In this blog post, we shall be discussing my move from my DSLR (a Nikon D5200) to the mirrorless realm of digital cameras.
Before I finished college for the summer, I had decided that I was going to buy a Sony Alpha A7 mirrorless Camera. It is a full frame digital camera, and is considerably cheaper than full frame DSLR’s. After shooting with a crop bodied camera for the first year of photography and shooting with a Canon 5D Mark 2 in the studio; I was really warming up to the prospect of owning a full frame camera.
Before I was going to purchase a Sony A7, I wanted to see if mirrorless was the direction that I wanted to move too. I decided to sell my Nikon D5200 to fund my purchase of a Sony NEX 7.
The Sony NEX 7 and my old Nikon D5200 have a considerable amount in common such as their APS-C Crop Sized Sensor, which both stand at 24 megapixels, and are both CMOS type sensors. They both can shoot 24p and have external microphone jacks.
However, the Sony can also shoot in 50p and 60p (progressive frames) but records all footage in AVCHD. While the Nikon shoots with a H.264 encoding, which has a better bitrate than the Sony NEX 7. To me as an amateur film maker it’s not as big of a deal as its made out to be. However, if you were too do some serious grading, the footage can fall apart.
Image quality between the two is very similar, and was very hard to distinguish a real winner.

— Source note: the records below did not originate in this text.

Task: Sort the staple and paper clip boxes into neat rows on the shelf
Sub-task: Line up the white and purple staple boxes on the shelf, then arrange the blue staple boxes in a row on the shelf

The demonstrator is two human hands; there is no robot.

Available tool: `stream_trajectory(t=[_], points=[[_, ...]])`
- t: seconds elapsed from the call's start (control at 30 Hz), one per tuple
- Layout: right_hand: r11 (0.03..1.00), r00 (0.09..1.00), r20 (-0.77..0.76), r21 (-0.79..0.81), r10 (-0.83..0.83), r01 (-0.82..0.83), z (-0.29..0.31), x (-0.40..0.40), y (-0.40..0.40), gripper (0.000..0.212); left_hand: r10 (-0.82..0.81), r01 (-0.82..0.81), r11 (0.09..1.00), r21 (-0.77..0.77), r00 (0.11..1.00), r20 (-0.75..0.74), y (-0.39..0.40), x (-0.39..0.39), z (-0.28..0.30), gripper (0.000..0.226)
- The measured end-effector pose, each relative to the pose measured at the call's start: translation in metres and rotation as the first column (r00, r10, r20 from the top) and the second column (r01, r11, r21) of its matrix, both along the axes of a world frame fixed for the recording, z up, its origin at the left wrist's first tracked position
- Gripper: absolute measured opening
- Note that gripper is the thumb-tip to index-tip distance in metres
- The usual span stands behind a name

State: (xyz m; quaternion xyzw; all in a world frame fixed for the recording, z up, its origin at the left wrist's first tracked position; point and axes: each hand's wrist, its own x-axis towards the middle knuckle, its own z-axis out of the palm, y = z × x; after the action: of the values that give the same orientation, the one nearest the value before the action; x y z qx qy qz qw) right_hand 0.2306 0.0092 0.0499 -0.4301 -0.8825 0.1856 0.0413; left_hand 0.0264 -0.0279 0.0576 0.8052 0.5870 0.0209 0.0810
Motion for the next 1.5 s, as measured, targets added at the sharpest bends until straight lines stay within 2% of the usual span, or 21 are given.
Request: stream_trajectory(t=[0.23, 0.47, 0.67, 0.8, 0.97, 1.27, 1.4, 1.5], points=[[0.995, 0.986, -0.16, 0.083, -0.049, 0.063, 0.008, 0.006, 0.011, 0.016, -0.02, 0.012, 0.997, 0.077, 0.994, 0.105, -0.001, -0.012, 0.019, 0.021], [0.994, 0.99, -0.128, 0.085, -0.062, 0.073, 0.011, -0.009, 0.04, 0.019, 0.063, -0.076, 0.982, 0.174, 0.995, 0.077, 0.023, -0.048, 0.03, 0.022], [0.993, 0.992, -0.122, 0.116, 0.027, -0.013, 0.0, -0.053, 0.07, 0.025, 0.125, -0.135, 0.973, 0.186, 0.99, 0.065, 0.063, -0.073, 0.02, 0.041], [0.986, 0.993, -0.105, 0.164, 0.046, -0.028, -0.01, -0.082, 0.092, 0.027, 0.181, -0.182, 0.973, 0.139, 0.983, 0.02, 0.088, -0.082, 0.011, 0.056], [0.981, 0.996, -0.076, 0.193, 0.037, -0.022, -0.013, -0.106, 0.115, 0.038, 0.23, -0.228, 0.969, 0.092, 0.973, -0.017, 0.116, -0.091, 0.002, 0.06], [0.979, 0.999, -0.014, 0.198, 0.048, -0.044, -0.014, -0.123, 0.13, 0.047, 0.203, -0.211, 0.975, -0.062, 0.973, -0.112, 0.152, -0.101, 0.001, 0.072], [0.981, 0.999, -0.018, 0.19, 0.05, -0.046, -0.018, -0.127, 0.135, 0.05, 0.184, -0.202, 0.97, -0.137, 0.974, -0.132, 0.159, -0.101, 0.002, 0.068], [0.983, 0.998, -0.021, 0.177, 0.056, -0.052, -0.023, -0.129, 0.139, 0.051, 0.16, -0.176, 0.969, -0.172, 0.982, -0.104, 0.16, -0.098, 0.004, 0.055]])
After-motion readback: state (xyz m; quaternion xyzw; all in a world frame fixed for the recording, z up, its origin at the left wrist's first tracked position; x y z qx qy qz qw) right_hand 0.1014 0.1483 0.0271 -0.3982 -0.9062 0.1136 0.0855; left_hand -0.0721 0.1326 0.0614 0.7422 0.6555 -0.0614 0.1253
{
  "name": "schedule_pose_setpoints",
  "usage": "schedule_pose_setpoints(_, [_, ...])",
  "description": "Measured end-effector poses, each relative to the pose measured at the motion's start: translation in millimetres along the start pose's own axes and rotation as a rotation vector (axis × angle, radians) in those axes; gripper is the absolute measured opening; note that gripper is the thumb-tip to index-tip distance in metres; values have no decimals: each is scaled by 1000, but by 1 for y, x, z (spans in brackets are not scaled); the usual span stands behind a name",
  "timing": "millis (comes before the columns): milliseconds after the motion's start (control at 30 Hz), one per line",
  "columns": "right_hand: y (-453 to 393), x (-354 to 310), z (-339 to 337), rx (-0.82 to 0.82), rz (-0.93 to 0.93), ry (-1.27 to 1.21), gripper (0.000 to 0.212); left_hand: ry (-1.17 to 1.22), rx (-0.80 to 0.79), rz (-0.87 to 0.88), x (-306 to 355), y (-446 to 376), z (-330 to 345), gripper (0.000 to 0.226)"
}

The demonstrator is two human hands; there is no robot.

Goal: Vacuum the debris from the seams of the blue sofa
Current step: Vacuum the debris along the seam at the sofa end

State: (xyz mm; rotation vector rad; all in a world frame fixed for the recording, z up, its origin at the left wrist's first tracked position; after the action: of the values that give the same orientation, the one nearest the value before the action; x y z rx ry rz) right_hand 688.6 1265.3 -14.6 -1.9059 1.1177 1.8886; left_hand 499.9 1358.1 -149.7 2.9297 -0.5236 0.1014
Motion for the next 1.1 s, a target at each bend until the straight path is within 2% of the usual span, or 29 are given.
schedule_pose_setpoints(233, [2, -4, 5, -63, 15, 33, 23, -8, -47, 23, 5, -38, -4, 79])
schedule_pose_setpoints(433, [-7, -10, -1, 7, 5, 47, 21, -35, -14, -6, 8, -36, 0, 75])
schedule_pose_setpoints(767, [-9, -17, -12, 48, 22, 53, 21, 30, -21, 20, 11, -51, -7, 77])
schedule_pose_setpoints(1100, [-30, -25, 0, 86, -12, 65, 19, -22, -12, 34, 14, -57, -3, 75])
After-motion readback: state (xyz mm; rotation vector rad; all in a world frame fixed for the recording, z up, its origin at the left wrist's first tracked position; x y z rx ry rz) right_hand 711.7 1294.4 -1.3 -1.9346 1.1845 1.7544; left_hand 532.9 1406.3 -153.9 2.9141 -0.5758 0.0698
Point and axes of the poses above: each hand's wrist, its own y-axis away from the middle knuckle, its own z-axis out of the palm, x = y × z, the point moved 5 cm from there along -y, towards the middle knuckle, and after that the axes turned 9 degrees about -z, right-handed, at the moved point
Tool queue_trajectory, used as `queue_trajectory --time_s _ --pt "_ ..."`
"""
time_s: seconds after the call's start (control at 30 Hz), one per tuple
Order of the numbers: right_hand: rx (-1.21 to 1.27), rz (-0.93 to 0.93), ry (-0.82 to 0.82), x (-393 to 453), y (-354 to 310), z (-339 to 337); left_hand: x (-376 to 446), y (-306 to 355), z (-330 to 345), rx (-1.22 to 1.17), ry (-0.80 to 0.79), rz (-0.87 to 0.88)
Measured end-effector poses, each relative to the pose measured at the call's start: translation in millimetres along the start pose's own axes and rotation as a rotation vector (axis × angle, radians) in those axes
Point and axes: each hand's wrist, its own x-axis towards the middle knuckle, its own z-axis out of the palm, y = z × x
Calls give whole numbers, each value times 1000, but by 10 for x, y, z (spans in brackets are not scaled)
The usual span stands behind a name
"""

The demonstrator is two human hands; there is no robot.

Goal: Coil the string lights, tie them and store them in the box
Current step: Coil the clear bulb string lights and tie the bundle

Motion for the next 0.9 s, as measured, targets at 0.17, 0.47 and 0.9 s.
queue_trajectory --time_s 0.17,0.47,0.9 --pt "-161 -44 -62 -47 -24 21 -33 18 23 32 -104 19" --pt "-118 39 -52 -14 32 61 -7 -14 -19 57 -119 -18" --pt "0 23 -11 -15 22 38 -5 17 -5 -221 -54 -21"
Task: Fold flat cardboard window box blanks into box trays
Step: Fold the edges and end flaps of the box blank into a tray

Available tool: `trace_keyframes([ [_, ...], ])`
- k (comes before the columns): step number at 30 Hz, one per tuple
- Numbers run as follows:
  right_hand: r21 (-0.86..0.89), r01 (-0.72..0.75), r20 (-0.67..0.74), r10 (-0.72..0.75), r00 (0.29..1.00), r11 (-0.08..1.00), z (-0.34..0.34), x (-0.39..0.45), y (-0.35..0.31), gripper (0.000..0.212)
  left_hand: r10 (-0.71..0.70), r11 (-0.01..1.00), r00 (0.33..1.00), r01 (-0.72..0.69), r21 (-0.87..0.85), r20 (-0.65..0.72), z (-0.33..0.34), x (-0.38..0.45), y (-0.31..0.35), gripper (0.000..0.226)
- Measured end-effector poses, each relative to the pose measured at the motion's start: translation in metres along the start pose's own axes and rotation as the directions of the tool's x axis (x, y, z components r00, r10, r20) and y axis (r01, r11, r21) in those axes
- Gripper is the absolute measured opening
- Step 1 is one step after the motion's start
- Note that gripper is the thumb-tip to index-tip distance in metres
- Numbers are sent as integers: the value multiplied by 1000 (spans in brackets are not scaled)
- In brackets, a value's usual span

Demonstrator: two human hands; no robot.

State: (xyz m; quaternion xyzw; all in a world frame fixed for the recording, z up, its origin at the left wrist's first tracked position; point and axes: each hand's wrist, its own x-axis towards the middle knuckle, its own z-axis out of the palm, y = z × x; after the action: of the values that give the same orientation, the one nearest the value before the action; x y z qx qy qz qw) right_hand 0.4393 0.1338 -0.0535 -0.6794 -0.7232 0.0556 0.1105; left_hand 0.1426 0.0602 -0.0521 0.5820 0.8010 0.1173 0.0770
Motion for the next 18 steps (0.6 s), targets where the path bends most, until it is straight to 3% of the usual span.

But if I am nit picking noise, performance was better on the Nikon D5200. However, I could also say the Dynamic Range on the Sony NEX 7 could excel the Nikon in certain lighting situations while the Nikon could surpass the Sony in others. They are both great cameras which both take good images in colour or black and white.
Over the summer I had saved up enough money from work to be able to purchase a Sony Alpha A7 earlier than anticipated. So I decided to purchase a Body Only option (and instantly regretted that decision). I found the Sony A7 to feel even more exquisite than Sony NEX 7. They also moved the SD card under its own flap which makes the Sony A7 more inline of a DSLR which is more convenient to swap SD Cards. On the topic of memory cards within the Sony A7 you have to create an image database file for the camera to see where images are located on the card. If you were then to remove files with a computer and then put the card back in the camera, it asks you to check the database file. This is a slight annoyance for when working with multiple cards and working on the files else where.
The battery life is somewhat improved in some regards over the Sony NEX 7. First of all, the Sony NEX 7 and Sony A7 use the same batteries which is fantastic; this means I have spare batteries for the Sony NEX 7, and secondly the charger for the Sony NEX 7 charges the batteries externally, whereas the Sony A7 provides a charger to charge the batteries internally. It isn’t so bad, but it means you can’t use the camera while it is being charged.
The overall performance is better than the Sony NEX 7, but that is not surprising since one is a full frame camera and the other is cropped. They also have an age difference of roughly 2 years, which has allowed Sony to improve on a lot of things.
In conclusion I am very happy with my purchases of the Sony NEX 7 and Sony Alpha A7. I will miss my old Nikon D5200 DSLR it was an excellent camera and never failed to impress me and set a high standard for my next camera.